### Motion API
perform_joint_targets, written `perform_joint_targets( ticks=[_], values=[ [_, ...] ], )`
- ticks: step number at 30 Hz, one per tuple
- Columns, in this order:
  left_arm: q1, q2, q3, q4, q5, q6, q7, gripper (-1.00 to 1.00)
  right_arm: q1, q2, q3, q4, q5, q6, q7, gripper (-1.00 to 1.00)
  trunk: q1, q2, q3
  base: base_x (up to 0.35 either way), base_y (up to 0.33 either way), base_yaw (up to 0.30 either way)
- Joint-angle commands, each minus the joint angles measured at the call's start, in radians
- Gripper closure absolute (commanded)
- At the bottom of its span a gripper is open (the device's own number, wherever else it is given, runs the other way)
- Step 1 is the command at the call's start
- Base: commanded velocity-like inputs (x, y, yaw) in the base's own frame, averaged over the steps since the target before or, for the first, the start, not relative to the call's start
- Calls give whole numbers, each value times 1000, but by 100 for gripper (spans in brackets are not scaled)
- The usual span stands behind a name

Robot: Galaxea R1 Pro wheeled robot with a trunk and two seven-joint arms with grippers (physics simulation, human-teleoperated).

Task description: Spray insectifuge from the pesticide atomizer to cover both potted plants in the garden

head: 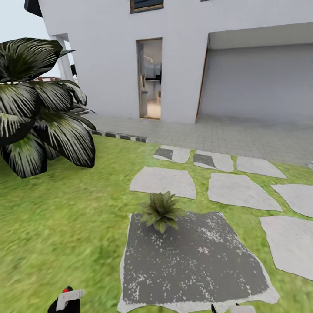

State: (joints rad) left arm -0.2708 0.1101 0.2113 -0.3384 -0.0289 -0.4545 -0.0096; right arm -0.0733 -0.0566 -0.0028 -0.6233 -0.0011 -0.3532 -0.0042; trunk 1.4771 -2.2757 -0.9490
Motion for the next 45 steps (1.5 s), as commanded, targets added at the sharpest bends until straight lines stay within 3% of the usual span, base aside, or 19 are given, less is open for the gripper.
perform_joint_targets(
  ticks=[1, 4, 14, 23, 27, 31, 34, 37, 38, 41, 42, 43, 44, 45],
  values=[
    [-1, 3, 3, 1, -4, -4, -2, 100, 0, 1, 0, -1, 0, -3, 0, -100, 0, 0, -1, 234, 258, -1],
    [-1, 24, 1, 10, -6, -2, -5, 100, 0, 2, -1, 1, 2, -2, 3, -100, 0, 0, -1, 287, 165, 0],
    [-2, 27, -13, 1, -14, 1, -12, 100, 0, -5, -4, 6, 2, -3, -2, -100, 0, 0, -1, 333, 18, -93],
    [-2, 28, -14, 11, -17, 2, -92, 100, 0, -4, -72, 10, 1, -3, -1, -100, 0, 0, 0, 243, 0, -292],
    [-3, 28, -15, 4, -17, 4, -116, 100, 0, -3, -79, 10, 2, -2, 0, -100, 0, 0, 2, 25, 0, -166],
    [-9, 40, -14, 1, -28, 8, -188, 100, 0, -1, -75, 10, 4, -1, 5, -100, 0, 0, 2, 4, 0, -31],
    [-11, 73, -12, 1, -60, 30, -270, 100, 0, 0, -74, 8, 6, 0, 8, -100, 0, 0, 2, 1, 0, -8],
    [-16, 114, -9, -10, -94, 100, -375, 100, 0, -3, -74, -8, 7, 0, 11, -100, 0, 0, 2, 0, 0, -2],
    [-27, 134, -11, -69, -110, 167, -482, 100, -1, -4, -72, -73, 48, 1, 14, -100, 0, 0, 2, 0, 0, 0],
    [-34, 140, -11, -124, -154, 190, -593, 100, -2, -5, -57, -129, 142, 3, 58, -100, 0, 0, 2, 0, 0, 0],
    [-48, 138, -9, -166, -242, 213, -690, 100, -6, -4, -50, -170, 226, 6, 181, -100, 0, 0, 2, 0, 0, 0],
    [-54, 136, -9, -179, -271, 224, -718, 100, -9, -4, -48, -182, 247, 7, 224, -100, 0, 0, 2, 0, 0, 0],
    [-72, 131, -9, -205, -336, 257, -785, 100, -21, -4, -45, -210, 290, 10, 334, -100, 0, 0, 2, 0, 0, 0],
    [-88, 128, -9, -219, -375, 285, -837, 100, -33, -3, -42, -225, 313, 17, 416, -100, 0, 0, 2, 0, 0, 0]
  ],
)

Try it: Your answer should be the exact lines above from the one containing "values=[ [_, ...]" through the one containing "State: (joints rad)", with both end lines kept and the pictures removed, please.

Task answer:
perform_joint_targets, written `perform_joint_targets( ticks=[_], values=[ [_, ...] ], )`
- ticks: step number at 30 Hz, one per tuple
- Columns, in this order:
  left_arm: q1, q2, q3, q4, q5, q6, q7, gripper (-1.00 to 1.00)
  right_arm: q1, q2, q3, q4, q5, q6, q7, gripper (-1.00 to 1.00)
  trunk: q1, q2, q3
  base: base_x (up to 0.35 either way), base_y (up to 0.33 either way), base_yaw (up to 0.30 either way)
- Joint-angle commands, each minus the joint angles measured at the call's start, in radians
- Gripper closure absolute (commanded)
- At the bottom of its span a gripper is open (the device's own number, wherever else it is given, runs the other way)
- Step 1 is the command at the call's start
- Base: commanded velocity-like inputs (x, y, yaw) in the base's own frame, averaged over the steps since the target before or, for the first, the start, not relative to the call's start
- Calls give whole numbers, each value times 1000, but by 100 for gripper (spans in brackets are not scaled)
- The usual span stands behind a name

Robot: Galaxea R1 Pro wheeled robot with a trunk and two seven-joint arms with grippers (physics simulation, human-teleoperated).

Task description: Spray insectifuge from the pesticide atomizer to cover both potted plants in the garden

head: 

State: (joints rad) left arm -0.2708 0.1101 0.2113 -0.3384 -0.0289 -0.4545 -0.0096; right arm -0.0733 -0.0566 -0.0028 -0.6233 -0.0011 -0.3532 -0.0042; trunk 1.4771 -2.2757 -0.9490

What was produced is the complete output.